Extracted data entries:
*** Begin section ***

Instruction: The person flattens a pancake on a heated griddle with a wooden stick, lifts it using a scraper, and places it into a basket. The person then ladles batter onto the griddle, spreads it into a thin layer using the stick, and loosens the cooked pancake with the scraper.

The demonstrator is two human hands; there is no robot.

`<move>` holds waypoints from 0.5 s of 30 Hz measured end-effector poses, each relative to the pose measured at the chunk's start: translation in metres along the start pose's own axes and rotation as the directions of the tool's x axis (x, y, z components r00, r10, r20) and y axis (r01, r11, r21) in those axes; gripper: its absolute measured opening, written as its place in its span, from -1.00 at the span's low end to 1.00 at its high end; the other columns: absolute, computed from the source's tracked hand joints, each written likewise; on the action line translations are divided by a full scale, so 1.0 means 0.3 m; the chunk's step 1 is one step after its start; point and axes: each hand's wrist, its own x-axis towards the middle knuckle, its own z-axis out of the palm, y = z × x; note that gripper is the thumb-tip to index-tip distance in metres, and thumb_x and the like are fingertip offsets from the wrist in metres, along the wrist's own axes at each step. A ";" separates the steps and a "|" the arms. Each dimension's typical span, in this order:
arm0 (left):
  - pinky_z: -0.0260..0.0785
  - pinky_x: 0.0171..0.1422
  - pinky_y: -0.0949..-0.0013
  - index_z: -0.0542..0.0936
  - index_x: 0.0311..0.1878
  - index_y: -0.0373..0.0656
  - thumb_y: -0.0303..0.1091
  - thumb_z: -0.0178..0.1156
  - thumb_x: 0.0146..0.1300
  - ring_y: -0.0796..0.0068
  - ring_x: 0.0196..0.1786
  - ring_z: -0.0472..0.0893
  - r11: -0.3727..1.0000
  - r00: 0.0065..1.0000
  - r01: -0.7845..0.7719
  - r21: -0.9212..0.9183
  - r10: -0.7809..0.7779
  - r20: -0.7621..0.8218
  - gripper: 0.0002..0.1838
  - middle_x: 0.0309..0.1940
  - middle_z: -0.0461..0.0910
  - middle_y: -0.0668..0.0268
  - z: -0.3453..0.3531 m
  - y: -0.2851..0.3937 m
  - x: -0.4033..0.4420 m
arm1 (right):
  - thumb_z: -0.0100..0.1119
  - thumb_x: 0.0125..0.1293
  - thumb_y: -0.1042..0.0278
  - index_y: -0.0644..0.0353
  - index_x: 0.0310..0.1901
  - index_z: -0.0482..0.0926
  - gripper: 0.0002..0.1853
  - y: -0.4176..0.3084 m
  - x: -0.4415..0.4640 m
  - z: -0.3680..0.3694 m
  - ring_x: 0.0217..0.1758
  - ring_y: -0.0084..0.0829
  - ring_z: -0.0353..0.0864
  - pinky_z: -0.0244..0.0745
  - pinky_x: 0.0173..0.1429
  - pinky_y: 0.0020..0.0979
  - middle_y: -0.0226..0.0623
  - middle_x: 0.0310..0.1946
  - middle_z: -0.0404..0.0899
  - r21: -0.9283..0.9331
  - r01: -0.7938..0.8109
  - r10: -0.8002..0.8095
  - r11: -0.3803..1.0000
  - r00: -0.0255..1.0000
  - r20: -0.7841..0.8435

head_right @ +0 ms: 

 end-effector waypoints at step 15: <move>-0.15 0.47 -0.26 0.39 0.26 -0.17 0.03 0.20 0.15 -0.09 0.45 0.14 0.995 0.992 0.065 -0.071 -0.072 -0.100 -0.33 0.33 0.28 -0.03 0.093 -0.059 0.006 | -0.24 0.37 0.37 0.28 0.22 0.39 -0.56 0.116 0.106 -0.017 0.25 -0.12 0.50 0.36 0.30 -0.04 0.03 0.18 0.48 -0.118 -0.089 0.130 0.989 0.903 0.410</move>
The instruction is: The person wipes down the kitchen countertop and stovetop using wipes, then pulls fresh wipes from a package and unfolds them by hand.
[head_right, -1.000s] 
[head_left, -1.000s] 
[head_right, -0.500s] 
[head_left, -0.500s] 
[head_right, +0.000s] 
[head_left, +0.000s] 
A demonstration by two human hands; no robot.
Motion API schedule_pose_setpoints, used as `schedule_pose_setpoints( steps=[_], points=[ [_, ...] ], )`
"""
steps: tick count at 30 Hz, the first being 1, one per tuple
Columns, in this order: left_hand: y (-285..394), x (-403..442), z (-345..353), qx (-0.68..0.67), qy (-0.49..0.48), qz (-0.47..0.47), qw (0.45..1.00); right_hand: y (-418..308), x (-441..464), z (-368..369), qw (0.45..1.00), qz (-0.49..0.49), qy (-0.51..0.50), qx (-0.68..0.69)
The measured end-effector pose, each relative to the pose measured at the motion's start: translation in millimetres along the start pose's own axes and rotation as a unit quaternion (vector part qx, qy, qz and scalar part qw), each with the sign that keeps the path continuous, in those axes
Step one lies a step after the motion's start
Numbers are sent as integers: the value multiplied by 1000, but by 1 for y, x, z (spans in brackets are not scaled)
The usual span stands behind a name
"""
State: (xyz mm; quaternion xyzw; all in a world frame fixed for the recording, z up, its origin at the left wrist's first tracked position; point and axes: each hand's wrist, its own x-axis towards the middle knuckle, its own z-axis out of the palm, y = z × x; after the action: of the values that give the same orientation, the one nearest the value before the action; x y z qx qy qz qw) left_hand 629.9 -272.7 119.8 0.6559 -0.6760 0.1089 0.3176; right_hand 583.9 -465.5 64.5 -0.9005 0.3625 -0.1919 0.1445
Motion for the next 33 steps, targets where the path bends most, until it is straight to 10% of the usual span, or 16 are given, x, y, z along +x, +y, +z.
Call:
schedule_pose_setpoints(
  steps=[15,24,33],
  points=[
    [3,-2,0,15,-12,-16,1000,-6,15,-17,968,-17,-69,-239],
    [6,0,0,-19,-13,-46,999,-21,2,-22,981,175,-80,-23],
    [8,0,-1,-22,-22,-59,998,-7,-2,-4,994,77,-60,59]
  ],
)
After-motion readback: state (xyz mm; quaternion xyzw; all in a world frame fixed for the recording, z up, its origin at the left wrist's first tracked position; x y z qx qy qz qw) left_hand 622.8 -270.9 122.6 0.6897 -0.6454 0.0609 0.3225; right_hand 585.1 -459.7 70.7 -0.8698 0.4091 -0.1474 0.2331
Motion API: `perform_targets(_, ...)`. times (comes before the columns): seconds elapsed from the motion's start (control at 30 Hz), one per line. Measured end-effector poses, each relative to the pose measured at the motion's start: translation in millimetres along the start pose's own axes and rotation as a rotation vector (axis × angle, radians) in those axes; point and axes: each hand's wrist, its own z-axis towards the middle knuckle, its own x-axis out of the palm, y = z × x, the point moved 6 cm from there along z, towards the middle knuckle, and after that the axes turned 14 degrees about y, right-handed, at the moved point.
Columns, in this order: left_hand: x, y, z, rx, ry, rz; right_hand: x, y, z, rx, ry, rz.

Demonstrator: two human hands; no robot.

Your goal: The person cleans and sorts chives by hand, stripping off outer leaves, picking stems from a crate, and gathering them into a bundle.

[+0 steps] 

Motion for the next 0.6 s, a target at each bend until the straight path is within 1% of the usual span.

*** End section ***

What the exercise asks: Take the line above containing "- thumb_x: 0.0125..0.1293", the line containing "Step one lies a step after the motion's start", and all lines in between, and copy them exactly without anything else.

Exercise result:
  - thumb_x: 0.0125..0.1293
  - thumb_y: -0.1042..0.0278
  - index_y: -0.0644..0.0353
  - index_x: 0.0310..0.1901
  - index_z: -0.0482..0.0926
  - gripper: 0.0002..0.1853
  - y: -0.4176..0.3084 m
  - x: -0.4415..0.4640 m
  - z: -0.3680..0.3694 m
  - ring_x: 0.0217..0.1758
  - ring_y: -0.0084..0.0829
  - ring_z: -0.0353..0.0864
  - pinky_z: -0.0244..0.0745
  - pinky_x: 0.0173..0.1429
  - pinky_y: 0.0020..0.0979
  - middle_y: -0.0226..0.0623
  - middle_x: 0.0310..0.1946
  - middle_z: -0.0404..0.0899
  - r21: -0.9283..0.9331
  - r01: -0.7938..0.8109
  - r10: -0.8002..0.8095
  - r11: -0.3803..1.0000
  - r00: -0.0255..1.0000
  - r20: -0.7841..0.8435

head_right @ +0 ms: 

 end-effector waypoints at step 15: <move>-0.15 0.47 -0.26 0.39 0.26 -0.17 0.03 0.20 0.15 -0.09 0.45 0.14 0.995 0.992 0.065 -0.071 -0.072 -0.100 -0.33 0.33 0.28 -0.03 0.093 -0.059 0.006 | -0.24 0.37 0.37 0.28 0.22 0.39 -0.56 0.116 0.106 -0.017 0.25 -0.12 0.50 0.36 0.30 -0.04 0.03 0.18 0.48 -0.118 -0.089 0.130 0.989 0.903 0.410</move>
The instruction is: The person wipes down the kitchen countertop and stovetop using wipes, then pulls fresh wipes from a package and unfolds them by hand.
[head_right, -1.000s] 
[head_left, -1.000s] 
[head_right, -0.500s] 
[head_left, -0.500s] 
[head_right, +0.000s] 
[head_left, +0.000s] 
A demonstration by two human hands; no robot.
Motion API schedule_pose_setpoints, used as `schedule_pose_setpoints( steps=[_], points=[ [_, ...] ], )`
"""
steps: tick count at 30 Hz, the first being 1, one per tuple
Columns, in this order: left_hand: y (-285..394), x (-403..442), z (-345..353), qx (-0.68..0.67), qy (-0.49..0.48), qz (-0.47..0.47), qw (0.45..1.00); right_hand: y (-418..308), x (-441..464), z (-368..369), qw (0.45..1.00), qz (-0.49..0.49), qy (-0.51..0.50), qx (-0.68..0.69)
The measured end-effector pose, each relative to the pose measured at the motion's start: translation in millimetres along the start pose's own axes and rotation as a unit quaternion (vector part qx, qy, qz and scalar part qw), each with the sign that keeps the path continuous, in those axes
Step one lies a step after the motion's start

Nothing else is part of this answer.